###### *15CSE350 INFORMATION RETRIEVAL*

# Case Study: Analysing the Feelings of Twitterati 

### Part 1: Setting Up Twitter Developer Credentials
For obtaining the required credentials, you need to sign up for a twitter developer's account. You can sign up for one [here](https://developer.twitter.com/).

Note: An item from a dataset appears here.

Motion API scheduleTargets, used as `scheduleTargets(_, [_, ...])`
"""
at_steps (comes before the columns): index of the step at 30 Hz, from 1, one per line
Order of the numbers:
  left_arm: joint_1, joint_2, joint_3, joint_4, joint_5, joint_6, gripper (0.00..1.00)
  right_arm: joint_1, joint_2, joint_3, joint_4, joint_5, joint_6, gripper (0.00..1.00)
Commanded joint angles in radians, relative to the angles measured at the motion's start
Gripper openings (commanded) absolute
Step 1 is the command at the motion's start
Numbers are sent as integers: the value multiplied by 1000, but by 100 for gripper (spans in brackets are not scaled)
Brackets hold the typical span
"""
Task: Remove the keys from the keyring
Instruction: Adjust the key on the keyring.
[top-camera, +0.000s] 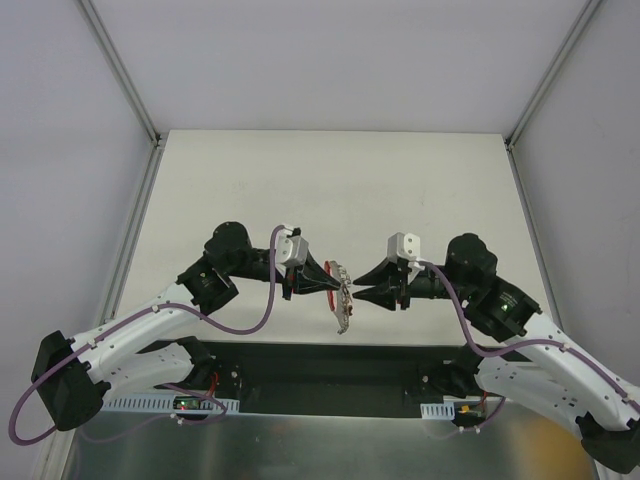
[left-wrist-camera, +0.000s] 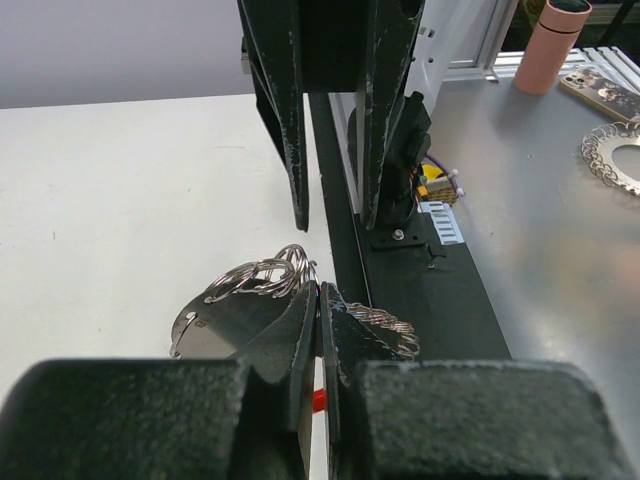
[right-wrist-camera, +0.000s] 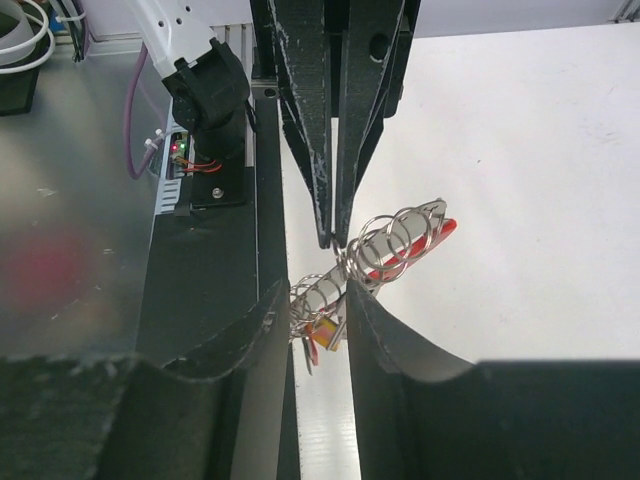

We shall store our Twitter credentials in a json file.

In [3]:
import json

# create a dictionary to store your twitter credentials
twitter_cred = dict()

# Entering the consumer_key, consumer_secret, access_key and access_secret
twitter_cred['CONSUMER_KEY'] = 'YOUR_TWITTER_CONSUMER_KEY'
twitter_cred['CONSUMER_SECRET'] = 'YOUR_CONSUMER_SECRET_KEY'
twitter_cred['ACCESS_KEY'] = 'YOUR_ACCESS_KEY'
twitter_cred['ACCESS_SECRET'] = 'YOUR_ACCESS_SECRET_KEY'

# Save the information to a json so that it can be reused in code without exposing
# the secret info to public

with open('twitter_credentials.json', 'w') as secret_info:
    json.dump(twitter_cred, secret_info, indent=4, sort_keys = True)

### Part 2: Setting Up the Twitter API Endpoint

In [4]:
import tweepy

# Twitter API credentials

with open('twitter_credentials.json') as cred_data:
    info = json.load(cred_data)

consumer_key = info['CONSUMER_KEY']
consumer_secret = info['CONSUMER_SECRET']
access_key = info['ACCESS_KEY']
access_secret = info['ACCESS_SECRET']

# Create the api endpoint
auth = tweepy.OAuthHandler(consumer_key, consumer_secret)
api = tweepy.API(auth)

### Part 3: Fetching and Cleaning the Tweets

In [4]:
import re

# Mention the maximum number of tweets that you want to be extracted.
max_tweets = int(input('Enter the maximum number of tweets that you want to extract- '))

# Mention the hashtag that you want to look out for
hashtag = input('Enter the hashtag you want to scrape- ')

#Fetching tweets using our API

tweets = api.search(q = "#"+hashtag, lang="en", count = max_tweets, tweet_mode = "extended")

clean_tweets = []
tweet_text = []

for tweet in tweets:    
    t = tweet.full_text
    tt = t.lower()
    #print("\n\n'tweet in lowercase text: ", tt)
    tweet_text.append(tt)
   
    #Removing urls(http:..)
    clean_twt = re.sub(r'(?i)\b((?:https?://|www\d{0,3}[.]|[a-z0-9.\-]+[.][a-z]{2,4}/)(?:[^\s()<>]+|\(([^\s()<>]+|(\([^\s()<>]+\)))*\))+(?:\(([^\s()<>]+|(\([^\s()<>]+\)))*\)|[^\s`!()\[\]{};:\'".,<>?«»“”‘’]))', '', tt)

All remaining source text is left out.